- [Activity]: Every line of the data that includes "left" should be copied out.

BEGIN

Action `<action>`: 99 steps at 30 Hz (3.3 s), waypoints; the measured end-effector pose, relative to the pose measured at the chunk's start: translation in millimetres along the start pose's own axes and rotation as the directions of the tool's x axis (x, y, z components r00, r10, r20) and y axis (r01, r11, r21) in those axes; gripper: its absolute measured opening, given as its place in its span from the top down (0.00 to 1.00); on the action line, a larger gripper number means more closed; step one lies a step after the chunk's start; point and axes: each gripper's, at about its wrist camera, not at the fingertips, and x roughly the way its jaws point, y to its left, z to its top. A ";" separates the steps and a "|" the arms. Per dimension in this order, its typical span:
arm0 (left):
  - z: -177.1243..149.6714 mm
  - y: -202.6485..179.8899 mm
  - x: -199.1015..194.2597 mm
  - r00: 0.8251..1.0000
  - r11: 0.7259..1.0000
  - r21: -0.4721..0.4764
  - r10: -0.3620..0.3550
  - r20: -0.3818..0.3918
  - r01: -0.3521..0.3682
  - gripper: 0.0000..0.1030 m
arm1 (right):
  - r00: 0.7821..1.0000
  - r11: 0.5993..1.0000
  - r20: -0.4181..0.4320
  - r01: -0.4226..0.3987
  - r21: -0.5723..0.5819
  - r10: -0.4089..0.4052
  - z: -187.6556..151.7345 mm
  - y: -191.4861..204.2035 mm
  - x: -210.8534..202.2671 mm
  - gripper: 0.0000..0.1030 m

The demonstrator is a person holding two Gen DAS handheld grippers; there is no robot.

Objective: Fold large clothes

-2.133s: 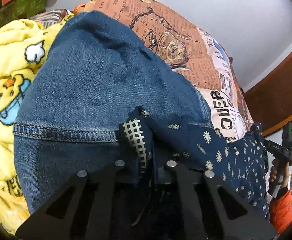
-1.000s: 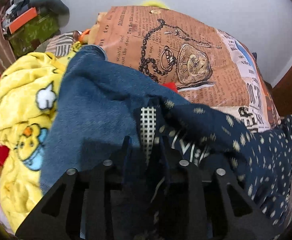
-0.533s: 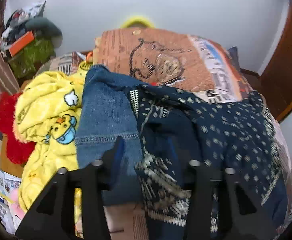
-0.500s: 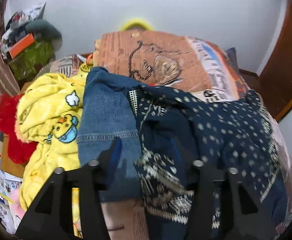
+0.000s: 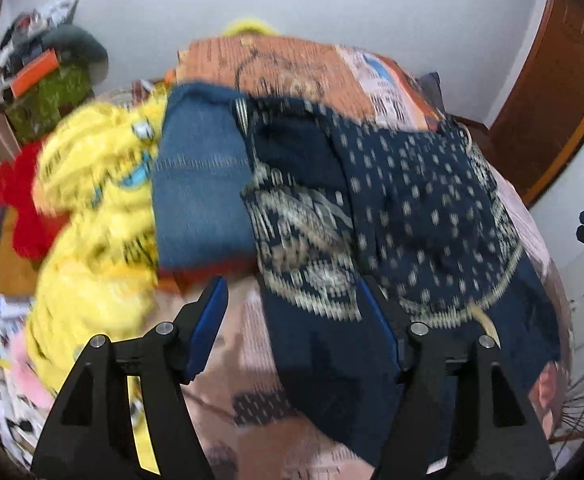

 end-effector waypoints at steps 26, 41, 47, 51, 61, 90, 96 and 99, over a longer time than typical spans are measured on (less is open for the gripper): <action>-93.9 -6.4 79.1 0.916 0.918 -0.264 -0.350 -0.194 0.295 0.48 | 0.965 0.960 -0.192 -0.132 0.245 0.181 -118.7 -22.1 45.3 0.33; -47.9 -1.8 -23.2 0.973 0.966 -0.117 -0.226 0.044 0.229 0.93 | 0.963 0.950 -0.159 -0.170 0.262 0.216 -111.9 -22.7 45.7 0.71; -84.9 18.5 17.9 0.983 0.987 -0.124 -0.122 -0.135 0.106 0.61 | 0.961 0.943 -0.165 -0.170 0.286 0.223 -114.6 -26.7 45.8 0.70; -114.6 20.2 43.6 0.981 0.998 -0.070 -0.018 -0.193 0.004 0.53 | 0.962 0.947 -0.176 -0.156 0.280 0.210 -115.1 -24.9 46.4 0.70; -119.9 6.6 62.8 0.957 0.980 -0.105 -0.187 -0.222 0.167 0.53 | 0.959 0.952 -0.200 -0.140 0.273 0.198 -114.0 -23.6 48.9 0.68; -86.2 -76.3 43.6 0.928 0.939 -0.100 -0.341 -0.148 0.329 0.92 | 0.957 0.936 -0.159 -0.186 0.300 0.241 -120.0 -28.6 46.4 0.66; -81.0 -38.5 -7.9 0.970 0.969 -0.083 -0.238 -0.043 0.234 0.94 | 0.956 0.933 -0.159 -0.190 0.306 0.247 -120.0 -29.0 46.9 0.65; -82.4 -18.2 -21.7 0.979 0.975 -0.106 -0.201 -0.044 0.195 0.93 | 0.955 0.932 -0.154 -0.197 0.305 0.252 -120.0 -28.5 46.9 0.62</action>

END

- [Task result]:
Action `<action>`: 99 steps at 30 Hz (3.3 s), waypoints; the measured end-effector pose, relative to the pose measured at the chunk's start: translation in millimetres along the start pose's own axes and rotation as the directions of the tool's x axis (x, y, z components r00, r10, r20) and y axis (r01, r11, r21) in those axes; gripper: its absolute measured opening, given as its place in its span from the top down (0.00 to 1.00); on the action line, a larger gripper number means more closed; step one lies a step after the chunk's start; point and axes: each gripper's, at about its wrist camera, not at the fingertips, and x roughly the way its jaws point, y to its left, z to its top. A ";" separates the steps and a "|" the arms. Per dimension in this order, its typical span:
arm0 (left):

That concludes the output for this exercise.